BRIEF —
Once the line with "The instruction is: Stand" is found in the entries below, print it and each following line exactly, stopping after the line with "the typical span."; print nothing else.

INPUT DATA —
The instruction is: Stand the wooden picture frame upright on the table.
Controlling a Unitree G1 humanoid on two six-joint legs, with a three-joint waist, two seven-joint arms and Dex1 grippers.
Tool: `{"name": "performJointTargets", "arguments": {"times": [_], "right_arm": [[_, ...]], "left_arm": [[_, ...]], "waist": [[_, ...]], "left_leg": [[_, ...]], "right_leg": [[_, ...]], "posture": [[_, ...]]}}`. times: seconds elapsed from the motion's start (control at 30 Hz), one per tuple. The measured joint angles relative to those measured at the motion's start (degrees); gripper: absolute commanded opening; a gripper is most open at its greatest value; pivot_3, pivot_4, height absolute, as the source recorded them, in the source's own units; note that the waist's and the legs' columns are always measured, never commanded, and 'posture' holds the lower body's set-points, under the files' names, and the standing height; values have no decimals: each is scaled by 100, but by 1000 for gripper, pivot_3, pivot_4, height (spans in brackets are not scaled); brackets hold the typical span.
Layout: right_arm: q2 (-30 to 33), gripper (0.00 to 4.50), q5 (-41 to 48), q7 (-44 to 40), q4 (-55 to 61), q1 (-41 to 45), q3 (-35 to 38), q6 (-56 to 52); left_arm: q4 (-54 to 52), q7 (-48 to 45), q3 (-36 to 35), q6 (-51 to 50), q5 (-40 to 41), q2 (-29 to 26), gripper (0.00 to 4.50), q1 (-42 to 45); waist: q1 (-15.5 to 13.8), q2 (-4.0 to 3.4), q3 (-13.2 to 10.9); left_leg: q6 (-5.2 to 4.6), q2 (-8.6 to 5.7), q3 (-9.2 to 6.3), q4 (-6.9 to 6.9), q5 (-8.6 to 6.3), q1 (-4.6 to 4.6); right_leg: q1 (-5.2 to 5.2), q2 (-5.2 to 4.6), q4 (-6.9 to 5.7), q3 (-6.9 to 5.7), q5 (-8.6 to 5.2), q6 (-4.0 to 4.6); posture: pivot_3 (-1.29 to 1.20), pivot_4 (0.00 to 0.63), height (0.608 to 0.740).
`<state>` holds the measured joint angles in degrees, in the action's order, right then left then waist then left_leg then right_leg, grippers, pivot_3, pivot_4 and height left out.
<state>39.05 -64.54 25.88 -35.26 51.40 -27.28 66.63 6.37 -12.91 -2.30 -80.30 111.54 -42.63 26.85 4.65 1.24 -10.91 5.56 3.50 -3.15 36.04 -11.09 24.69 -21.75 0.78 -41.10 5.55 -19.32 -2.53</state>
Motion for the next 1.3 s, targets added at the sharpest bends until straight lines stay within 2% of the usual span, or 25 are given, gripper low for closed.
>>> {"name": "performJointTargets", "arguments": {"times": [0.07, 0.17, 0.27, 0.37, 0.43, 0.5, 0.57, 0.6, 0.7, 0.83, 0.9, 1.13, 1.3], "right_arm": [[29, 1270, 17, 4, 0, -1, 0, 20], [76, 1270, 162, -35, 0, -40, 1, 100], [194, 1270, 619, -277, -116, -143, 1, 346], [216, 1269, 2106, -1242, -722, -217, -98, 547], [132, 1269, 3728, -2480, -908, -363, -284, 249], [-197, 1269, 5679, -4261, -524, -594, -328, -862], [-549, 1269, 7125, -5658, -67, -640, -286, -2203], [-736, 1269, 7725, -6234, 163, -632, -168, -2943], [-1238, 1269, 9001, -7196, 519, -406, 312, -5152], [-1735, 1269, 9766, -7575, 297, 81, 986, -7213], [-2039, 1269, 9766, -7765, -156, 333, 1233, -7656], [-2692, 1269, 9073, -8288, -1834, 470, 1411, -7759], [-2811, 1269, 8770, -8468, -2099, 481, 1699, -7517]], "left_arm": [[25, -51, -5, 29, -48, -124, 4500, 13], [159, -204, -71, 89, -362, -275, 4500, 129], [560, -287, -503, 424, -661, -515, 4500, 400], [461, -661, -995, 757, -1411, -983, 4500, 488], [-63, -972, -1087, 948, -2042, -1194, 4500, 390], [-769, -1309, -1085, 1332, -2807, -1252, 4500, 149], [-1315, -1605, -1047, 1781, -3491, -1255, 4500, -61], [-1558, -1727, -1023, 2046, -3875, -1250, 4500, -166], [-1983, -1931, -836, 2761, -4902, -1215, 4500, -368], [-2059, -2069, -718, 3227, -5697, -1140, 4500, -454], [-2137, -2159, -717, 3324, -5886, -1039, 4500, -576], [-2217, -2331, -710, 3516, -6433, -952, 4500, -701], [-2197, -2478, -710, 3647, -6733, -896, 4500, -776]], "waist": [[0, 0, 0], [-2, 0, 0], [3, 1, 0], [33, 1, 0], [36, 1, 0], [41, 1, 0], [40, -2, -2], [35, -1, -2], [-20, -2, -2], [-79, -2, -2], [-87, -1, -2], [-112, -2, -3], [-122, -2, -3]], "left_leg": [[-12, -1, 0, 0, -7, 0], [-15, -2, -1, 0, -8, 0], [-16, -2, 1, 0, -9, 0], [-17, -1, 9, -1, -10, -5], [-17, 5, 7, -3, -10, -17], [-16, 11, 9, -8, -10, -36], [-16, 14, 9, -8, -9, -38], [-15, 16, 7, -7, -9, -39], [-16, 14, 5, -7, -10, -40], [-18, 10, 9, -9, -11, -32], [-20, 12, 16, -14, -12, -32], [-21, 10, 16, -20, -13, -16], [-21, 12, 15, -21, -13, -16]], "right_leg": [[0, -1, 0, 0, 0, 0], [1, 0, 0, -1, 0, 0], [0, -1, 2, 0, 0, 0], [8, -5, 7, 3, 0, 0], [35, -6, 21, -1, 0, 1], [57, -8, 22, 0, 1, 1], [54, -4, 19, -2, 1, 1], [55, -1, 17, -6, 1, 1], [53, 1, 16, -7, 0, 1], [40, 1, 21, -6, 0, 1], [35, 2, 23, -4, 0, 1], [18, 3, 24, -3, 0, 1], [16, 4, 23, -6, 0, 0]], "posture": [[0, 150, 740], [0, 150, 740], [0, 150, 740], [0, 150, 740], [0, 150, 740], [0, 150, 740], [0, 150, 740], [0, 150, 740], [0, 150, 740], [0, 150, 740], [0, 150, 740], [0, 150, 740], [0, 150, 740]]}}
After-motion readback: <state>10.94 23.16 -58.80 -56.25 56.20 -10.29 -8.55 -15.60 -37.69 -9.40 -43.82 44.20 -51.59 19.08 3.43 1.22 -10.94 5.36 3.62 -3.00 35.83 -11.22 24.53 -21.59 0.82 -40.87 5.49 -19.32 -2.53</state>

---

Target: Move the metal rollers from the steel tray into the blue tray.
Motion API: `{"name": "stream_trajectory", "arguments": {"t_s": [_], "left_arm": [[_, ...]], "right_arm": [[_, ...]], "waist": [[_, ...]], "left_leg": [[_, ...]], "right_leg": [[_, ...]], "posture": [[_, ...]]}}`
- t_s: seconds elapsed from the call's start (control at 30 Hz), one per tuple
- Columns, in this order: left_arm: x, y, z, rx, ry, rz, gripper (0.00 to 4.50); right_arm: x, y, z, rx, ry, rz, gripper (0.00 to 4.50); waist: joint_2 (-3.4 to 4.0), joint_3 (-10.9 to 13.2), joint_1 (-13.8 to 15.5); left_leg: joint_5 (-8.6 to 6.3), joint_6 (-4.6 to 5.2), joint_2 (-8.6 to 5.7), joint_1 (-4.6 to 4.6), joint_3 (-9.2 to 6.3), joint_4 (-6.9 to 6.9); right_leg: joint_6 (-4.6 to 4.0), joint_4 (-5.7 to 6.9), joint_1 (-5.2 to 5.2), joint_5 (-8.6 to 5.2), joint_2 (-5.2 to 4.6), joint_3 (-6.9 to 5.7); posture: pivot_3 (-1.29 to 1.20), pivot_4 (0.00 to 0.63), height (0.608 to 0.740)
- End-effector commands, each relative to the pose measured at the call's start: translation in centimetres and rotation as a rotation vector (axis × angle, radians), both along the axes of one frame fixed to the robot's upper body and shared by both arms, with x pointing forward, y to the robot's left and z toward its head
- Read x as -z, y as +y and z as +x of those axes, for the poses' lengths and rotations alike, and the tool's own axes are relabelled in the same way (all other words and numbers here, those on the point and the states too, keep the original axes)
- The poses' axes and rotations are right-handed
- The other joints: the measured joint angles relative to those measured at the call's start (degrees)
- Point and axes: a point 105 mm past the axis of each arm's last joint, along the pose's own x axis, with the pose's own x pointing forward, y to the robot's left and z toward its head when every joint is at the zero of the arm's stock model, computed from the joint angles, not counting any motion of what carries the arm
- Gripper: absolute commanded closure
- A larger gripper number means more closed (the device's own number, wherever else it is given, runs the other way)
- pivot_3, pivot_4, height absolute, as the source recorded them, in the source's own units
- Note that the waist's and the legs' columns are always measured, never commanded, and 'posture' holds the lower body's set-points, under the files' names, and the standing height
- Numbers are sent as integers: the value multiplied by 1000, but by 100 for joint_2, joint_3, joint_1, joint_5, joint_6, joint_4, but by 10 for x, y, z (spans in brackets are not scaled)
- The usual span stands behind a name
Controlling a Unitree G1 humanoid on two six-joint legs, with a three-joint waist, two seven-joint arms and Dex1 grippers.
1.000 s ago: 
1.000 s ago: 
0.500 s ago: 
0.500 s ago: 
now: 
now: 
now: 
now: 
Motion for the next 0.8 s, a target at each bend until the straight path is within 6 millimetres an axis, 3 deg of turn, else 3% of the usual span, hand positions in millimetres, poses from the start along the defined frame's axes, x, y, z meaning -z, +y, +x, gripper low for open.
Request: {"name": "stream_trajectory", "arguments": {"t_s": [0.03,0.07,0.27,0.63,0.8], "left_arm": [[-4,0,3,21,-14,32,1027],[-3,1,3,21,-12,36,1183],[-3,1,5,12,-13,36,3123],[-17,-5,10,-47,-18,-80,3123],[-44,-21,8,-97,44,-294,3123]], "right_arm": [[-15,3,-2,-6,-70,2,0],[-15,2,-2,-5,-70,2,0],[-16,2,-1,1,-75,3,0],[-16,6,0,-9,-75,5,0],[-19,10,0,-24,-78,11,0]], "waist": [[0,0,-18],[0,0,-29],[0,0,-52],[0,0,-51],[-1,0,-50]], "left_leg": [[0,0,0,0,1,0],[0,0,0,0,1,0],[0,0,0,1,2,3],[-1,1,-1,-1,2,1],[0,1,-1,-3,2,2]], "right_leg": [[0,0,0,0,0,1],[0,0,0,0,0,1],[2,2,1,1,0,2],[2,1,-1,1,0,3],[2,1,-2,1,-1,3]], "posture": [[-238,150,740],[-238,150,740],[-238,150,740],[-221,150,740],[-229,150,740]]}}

COMPLETED EXERCISE —
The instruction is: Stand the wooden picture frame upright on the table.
Controlling a Unitree G1 humanoid on two six-joint legs, with a three-joint waist, two seven-joint arms and Dex1 grippers.
Tool: `{"name": "performJointTargets", "arguments": {"times": [_], "right_arm": [[_, ...]], "left_arm": [[_, ...]], "waist": [[_, ...]], "left_leg": [[_, ...]], "right_leg": [[_, ...]], "posture": [[_, ...]]}}`. times: seconds elapsed from the motion's start (control at 30 Hz), one per tuple. The measured joint angles relative to those measured at the motion's start (degrees); gripper: absolute commanded opening; a gripper is most open at its greatest value; pivot_3, pivot_4, height absolute, as the source recorded them, in the source's own units; note that the waist's and the legs' columns are always measured, never commanded, and 'posture' holds the lower body's set-points, under the files' names, and the standing height; values have no decimals: each is scaled by 100, but by 1000 for gripper, pivot_3, pivot_4, height (spans in brackets are not scaled); brackets hold the typical span.

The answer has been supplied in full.